Malondialdehyde is a three-carbon cytotoxic molecule, produced by peroxidation of polyunsaturated fatty acids [49]. The serum concentrations of MDA, as a marker of lipid peroxidation status, have been shown to increase due to the consumption of peroxidized oil as reported in previous studies [9, 14, 16, 30]. In the present study, serum MDA concentrations decreased with feeding with peroxidized oil when measured on day 14 and 35, and MDA levels were higher on day 35 than day 14. In contrast, Chang et al. [17] did not observe differences in serum MDA due to lipid peroxidation in weaned piglets. Hung et al. [37] conducted a meta-analysis using 23 studies conducted in swine and reported that serum MDA concentrations generally increased with the supplementation of peroxidized lipids. However, only few of those studies reported serum MDA concentrations as an outcome variable in that meta-analysis.
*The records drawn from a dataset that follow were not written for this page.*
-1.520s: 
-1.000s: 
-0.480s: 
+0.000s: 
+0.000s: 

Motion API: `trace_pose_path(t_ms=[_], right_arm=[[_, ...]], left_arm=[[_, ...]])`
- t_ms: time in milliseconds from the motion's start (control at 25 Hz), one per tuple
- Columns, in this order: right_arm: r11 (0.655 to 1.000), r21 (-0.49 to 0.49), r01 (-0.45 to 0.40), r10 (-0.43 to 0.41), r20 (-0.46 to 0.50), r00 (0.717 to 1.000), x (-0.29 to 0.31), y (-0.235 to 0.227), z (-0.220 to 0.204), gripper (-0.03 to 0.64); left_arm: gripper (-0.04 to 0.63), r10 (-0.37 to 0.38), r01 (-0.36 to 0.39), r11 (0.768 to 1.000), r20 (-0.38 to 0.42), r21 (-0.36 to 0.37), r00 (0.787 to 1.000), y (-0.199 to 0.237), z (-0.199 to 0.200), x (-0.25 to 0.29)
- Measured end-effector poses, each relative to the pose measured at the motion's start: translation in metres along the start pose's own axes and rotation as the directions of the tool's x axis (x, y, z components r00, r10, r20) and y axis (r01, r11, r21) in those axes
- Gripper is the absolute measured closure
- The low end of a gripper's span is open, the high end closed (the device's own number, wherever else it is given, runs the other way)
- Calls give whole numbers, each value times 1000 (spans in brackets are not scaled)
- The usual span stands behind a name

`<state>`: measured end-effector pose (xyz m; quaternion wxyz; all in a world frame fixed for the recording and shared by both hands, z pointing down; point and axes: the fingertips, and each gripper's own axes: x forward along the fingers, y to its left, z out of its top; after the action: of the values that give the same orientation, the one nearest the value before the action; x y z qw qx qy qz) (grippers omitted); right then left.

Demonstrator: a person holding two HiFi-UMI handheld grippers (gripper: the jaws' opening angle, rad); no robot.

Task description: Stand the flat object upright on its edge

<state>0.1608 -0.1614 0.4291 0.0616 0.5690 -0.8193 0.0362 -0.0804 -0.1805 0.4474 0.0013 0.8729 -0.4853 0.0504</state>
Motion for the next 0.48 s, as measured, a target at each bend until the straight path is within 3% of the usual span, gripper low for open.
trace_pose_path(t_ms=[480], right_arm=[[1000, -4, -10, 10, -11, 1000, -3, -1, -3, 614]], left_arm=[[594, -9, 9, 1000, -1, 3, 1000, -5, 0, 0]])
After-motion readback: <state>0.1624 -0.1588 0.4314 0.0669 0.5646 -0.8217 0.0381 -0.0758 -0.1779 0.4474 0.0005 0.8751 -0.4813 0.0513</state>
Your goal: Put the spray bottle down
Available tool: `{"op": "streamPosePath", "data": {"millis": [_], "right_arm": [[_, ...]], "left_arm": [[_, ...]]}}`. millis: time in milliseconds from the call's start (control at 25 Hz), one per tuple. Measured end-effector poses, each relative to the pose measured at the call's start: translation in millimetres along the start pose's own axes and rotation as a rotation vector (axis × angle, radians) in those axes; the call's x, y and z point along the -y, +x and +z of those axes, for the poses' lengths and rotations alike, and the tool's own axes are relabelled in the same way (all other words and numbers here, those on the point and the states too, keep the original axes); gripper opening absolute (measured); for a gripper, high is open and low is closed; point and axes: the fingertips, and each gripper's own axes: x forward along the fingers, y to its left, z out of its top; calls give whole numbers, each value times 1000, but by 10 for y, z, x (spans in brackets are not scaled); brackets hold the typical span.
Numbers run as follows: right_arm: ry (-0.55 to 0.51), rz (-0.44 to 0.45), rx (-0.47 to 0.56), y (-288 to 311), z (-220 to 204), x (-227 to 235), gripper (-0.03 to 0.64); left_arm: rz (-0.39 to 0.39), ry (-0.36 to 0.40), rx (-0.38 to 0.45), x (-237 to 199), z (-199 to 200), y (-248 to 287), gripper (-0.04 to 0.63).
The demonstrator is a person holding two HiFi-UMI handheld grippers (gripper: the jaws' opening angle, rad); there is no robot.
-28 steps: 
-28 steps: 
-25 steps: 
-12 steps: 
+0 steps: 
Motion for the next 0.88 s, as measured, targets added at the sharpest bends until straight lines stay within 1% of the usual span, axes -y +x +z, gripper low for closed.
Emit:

8-OHdG is an oxidized nucleoside of DNA detected during DNA oxidation [49]. Comparing with other oxidative status markers tested in this study, serum 8-OHdG was not affected by lipid peroxidation or antioxidant supplementation. Likewise, Lindblom et al. [21] and Chang et al. [17] did not report differences in DNA damage using various levels of peroxidation of supplemental oil. The site of DNA damage occurs in nuclear and mitochondrial DNA in tissue and in DNA of lymphocytes [50, 51]. Lymphokines which are derived from lymphocyte stimulation and synthesized by lymphocytes clones, include IL-1, IL2, IL-3, IL-4, IL-5, IL-6, TNF-α and IFN-γ [52]. In addition, peroxidation caused lipid oxidation and inflammation in intestinal cells due to activation of nuclear factor kappa B, producing an increase in cytokines levels [53]. In the present study, cytokines increased with lipid peroxidation only on day 35 and could be related to the reduction in growth performance observed during the end of the study. This suggests that peroxidation over a prolonged period may have induced inflammation in pigs, with a subsequent negative impact on growth performance. It should be noted that serum measurements are single point measurements in time, whereas growth performance is cumulative and provides an assessment of total impacts over time. Similar to our results, Rosero et al. [12] did not find differences in the pro-inflammatory cytokine TNF-α when peroxidized oils were added in the diet for piglets. The high levels of the majority of cytokines on day 14 compared to day 35 may be due to the early weaning effects on pigs [54]. Interestingly, cytokines increased with peroxidation on day 35 and could be related to the reduction in growth performance at the end of the study.

Conclusion

The addition of peroxidized soybean oil negatively affected growth performance, especially during the later stages of the study. Moreover, feeding peroxidized lipids reduced serum vitamin E concentrations and total antioxidant capacity, increased protein oxidation, and increased serum cytokine concentrations after 35 days of exposure. Supplementation of vitamin E increased serum concentrations of vitamin E and both vitamin E and polyphenols improved total antioxidant capacity, especially in pigs fed control diets. Nonetheless, no significant improvements in growth performance or oxidative status were detected at the concentrations of vitamin E and polyphenols supplemented.